- [TASK OBJECTIVE]: Output all the entries below. Each must match exactly.

↓↓↓

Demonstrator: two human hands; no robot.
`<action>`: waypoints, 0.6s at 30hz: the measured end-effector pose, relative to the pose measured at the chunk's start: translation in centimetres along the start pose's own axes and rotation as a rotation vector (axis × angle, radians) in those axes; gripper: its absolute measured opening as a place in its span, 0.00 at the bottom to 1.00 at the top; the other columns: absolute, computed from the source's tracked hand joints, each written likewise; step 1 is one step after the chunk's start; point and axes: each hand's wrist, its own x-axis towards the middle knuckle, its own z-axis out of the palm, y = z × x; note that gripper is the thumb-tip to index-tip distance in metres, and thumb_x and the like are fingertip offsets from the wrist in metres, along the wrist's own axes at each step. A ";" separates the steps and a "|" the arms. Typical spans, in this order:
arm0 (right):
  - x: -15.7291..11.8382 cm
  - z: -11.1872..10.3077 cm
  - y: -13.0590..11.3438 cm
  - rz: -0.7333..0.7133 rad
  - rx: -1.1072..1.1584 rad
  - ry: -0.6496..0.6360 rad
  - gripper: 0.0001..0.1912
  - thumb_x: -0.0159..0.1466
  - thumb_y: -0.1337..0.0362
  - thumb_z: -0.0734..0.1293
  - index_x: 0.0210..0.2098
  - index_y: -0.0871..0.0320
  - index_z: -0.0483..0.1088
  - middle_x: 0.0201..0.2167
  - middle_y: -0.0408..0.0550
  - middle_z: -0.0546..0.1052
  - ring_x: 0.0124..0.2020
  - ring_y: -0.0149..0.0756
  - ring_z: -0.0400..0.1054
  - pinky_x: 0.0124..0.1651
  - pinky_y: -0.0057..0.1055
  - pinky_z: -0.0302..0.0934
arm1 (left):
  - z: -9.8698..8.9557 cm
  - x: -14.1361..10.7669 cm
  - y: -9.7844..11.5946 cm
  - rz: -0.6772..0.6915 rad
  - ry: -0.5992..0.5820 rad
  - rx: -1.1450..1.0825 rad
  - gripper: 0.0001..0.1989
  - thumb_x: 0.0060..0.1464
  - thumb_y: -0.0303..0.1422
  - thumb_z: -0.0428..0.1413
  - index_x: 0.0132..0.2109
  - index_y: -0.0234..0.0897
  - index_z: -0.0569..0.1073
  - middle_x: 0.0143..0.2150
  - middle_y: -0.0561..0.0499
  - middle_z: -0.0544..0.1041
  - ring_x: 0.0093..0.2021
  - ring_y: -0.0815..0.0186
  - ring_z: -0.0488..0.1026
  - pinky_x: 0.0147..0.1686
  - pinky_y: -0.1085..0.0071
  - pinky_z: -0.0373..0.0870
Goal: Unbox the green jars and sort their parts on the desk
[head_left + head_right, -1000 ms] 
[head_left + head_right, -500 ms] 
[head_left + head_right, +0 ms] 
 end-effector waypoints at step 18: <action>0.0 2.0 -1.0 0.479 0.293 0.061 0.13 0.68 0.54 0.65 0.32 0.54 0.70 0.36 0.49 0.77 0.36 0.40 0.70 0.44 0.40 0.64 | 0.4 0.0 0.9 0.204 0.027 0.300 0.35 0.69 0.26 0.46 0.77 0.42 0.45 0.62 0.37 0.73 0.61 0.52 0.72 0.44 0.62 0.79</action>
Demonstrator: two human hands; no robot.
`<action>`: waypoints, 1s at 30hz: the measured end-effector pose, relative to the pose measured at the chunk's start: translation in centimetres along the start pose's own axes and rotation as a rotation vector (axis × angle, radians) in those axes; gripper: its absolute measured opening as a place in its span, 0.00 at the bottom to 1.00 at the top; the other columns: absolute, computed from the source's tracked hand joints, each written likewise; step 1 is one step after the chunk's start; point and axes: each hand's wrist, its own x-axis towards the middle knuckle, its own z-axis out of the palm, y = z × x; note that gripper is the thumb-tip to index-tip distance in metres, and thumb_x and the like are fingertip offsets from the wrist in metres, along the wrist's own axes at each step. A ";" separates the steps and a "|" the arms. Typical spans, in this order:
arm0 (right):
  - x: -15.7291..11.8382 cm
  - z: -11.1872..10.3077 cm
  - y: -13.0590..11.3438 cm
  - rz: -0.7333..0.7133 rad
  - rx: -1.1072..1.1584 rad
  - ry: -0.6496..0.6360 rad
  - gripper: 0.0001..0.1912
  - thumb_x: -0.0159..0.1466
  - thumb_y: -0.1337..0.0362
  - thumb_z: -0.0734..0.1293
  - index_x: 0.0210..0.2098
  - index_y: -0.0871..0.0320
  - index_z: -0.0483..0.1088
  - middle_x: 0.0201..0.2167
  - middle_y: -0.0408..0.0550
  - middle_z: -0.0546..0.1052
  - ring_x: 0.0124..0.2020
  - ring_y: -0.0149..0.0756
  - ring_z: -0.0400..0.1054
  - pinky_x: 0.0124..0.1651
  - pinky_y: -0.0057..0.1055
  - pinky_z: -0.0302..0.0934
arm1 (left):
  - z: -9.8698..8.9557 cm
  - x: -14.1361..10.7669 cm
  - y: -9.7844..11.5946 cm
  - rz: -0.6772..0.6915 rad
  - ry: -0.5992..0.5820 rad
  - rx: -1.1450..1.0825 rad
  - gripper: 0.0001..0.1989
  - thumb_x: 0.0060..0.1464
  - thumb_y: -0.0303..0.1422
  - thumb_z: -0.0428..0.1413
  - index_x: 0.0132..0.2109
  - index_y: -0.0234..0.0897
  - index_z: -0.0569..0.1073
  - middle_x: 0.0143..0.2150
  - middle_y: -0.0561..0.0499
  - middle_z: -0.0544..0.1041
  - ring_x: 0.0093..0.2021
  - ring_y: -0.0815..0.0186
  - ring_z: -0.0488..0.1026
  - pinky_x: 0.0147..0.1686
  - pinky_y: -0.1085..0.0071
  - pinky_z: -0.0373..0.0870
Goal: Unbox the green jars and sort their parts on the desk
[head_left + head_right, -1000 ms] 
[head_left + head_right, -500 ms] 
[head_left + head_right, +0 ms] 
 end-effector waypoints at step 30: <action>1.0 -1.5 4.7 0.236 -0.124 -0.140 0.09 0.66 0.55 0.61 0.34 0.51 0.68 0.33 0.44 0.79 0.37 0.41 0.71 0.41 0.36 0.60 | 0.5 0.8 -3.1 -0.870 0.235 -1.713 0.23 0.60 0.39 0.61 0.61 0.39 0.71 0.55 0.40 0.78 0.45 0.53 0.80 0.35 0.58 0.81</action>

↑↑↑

- [ANSWER TO THE EXERCISE]:
Demonstrator: two human hands; no robot.
`<action>`: waypoints, 0.6s at 30hz: the measured end-effector pose, relative to the pose measured at the chunk's start: translation in centimetres along the start pose's own axes and rotation as a rotation vector (axis × angle, radians) in those axes; gripper: its absolute measured opening as a place in its span, 0.00 at the bottom to 1.00 at the top; the other columns: absolute, computed from the source's tracked hand joints, each written likewise; step 1 is one step after the chunk's start; point and axes: each hand's wrist, its own x-axis towards the middle knuckle, its own z-axis out of the palm, y = z × x; note that gripper is the thumb-tip to index-tip distance in metres, and thumb_x and the like are fingertip offsets from the wrist in metres, along the wrist's own axes at each step. A ";" separates the steps and a "|" the arms. Typical spans, in this order:
arm0 (right):
  - x: -15.7291..11.8382 cm
  - z: -11.1872..10.3077 cm
  - y: -13.0590..11.3438 cm
  - rz: -0.7333..0.7133 rad
  - rx: -1.1072..1.1584 rad
  - ry: -0.6496..0.6360 rad
  - gripper: 0.0001..0.1912
  - thumb_x: -0.0159..0.1466
  - thumb_y: -0.1337..0.0362
  - thumb_z: -0.0734..0.1293
  - index_x: 0.0210..0.2098
  - index_y: -0.0871..0.0320
  - index_z: -0.0483..0.1088
  - middle_x: 0.0201..0.2167
  - middle_y: -0.0408..0.0550
  - middle_z: -0.0546..0.1052
  - ring_x: 0.0124..0.2020
  - ring_y: -0.0149..0.0756
  - ring_z: -0.0400..0.1054
  - pinky_x: 0.0124..0.1651
  - pinky_y: -0.0057..0.1055
  - pinky_z: -0.0302..0.0934
arm1 (left):
  - z: -9.8698..8.9557 cm
  - x: -14.1361..10.7669 cm
  - y: -9.7844..11.5946 cm
  - rz: -0.6772..0.6915 rad
  - ry: -0.5992..0.5820 rad
  - rx: -1.1450..1.0825 rad
  - gripper: 0.0001..0.1989
  - thumb_x: 0.0060..0.1464
  - thumb_y: -0.0303..0.1422
  - thumb_z: -0.0428..0.1413
  - index_x: 0.0132..0.2109
  - index_y: -0.0234..0.0897
  - index_z: -0.0569..0.1073
  - middle_x: 0.0143..0.2150
  - middle_y: -0.0561..0.0499
  - middle_z: -0.0544..0.1041
  - ring_x: 0.0093..0.2021
  - ring_y: -0.0815..0.0186
  - ring_z: -0.0488..0.1026
  - pinky_x: 0.0147..0.1686
  - pinky_y: -0.1085..0.0071
  - pinky_z: -0.0373..0.0870
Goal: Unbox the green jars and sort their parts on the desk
[head_left + head_right, -1000 ms] 
[head_left + head_right, -500 ms] 
[head_left + head_right, +0 ms] 
 end-effector waypoints at step 18: <action>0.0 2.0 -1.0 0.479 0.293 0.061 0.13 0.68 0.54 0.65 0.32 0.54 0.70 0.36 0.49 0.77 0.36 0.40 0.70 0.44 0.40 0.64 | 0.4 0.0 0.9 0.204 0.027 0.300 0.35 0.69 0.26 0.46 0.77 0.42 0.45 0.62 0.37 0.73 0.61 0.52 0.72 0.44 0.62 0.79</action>
Demonstrator: two human hands; no robot.
`<action>`: waypoints, 1s at 30hz: the measured end-effector pose, relative to the pose measured at the chunk's start: translation in centimetres along the start pose's own axes and rotation as a rotation vector (axis × angle, radians) in those axes; gripper: its absolute measured opening as a place in its span, 0.00 at the bottom to 1.00 at the top; the other columns: absolute, computed from the source's tracked hand joints, each written likewise; step 1 is one step after the chunk's start; point and axes: each hand's wrist, its own x-axis towards the middle knuckle, its own z-axis out of the palm, y = z × x; note that gripper is the thumb-tip to index-tip distance in metres, and thumb_x and the like are fingertip offsets from the wrist in metres, along the wrist's own axes at each step. A ";" separates the steps and a "|" the arms. Typical spans, in this order:
arm0 (right):
  - x: -15.7291..11.8382 cm
  - z: -11.1872..10.3077 cm
  - y: -13.0590..11.3438 cm
  - rz: -0.7333..0.7133 rad
  - rx: -1.1072..1.1584 rad
  - ry: -0.6496..0.6360 rad
  - gripper: 0.0001..0.1912
  - thumb_x: -0.0159..0.1466
  - thumb_y: -0.1337..0.0362
  - thumb_z: -0.0734..0.1293
  - index_x: 0.0210..0.2098
  - index_y: -0.0871..0.0320
  - index_z: -0.0483..0.1088
  - middle_x: 0.0201..0.2167
  - middle_y: -0.0408..0.0550
  - middle_z: -0.0546..0.1052
  - ring_x: 0.0124..0.2020
  - ring_y: -0.0149..0.0756
  - ring_z: -0.0400..0.1054
  - pinky_x: 0.0124..0.1651
  - pinky_y: -0.0057..0.1055
  - pinky_z: -0.0302..0.0934
arm1 (left):
  - z: -9.8698..8.9557 cm
  - x: -14.1361..10.7669 cm
  - y: -9.7844..11.5946 cm
  - rz: -0.6772..0.6915 rad
  - ry: -0.5992..0.5820 rad
  - rx: -1.1450..1.0825 rad
  - gripper: 0.0001..0.1989
  - thumb_x: 0.0060..0.1464
  - thumb_y: -0.0303..0.1422
  - thumb_z: -0.0428..0.1413
  - index_x: 0.0132..0.2109
  - index_y: -0.0234..0.0897
  - index_z: -0.0569..0.1073
  - middle_x: 0.0143..0.2150
  - middle_y: -0.0561..0.0499
  - middle_z: -0.0544..0.1041
  - ring_x: 0.0093..0.2021
  - ring_y: -0.0815..0.0186
  - ring_z: -0.0488..0.1026
  - pinky_x: 0.0147..0.1686
  - pinky_y: -0.1085..0.0071
  - pinky_z: -0.0373..0.0870
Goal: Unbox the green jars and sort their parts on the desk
[head_left + head_right, -1000 ms] 
[head_left + head_right, -500 ms] 
[head_left + head_right, +0 ms] 
 end-effector waypoints at step 30: <action>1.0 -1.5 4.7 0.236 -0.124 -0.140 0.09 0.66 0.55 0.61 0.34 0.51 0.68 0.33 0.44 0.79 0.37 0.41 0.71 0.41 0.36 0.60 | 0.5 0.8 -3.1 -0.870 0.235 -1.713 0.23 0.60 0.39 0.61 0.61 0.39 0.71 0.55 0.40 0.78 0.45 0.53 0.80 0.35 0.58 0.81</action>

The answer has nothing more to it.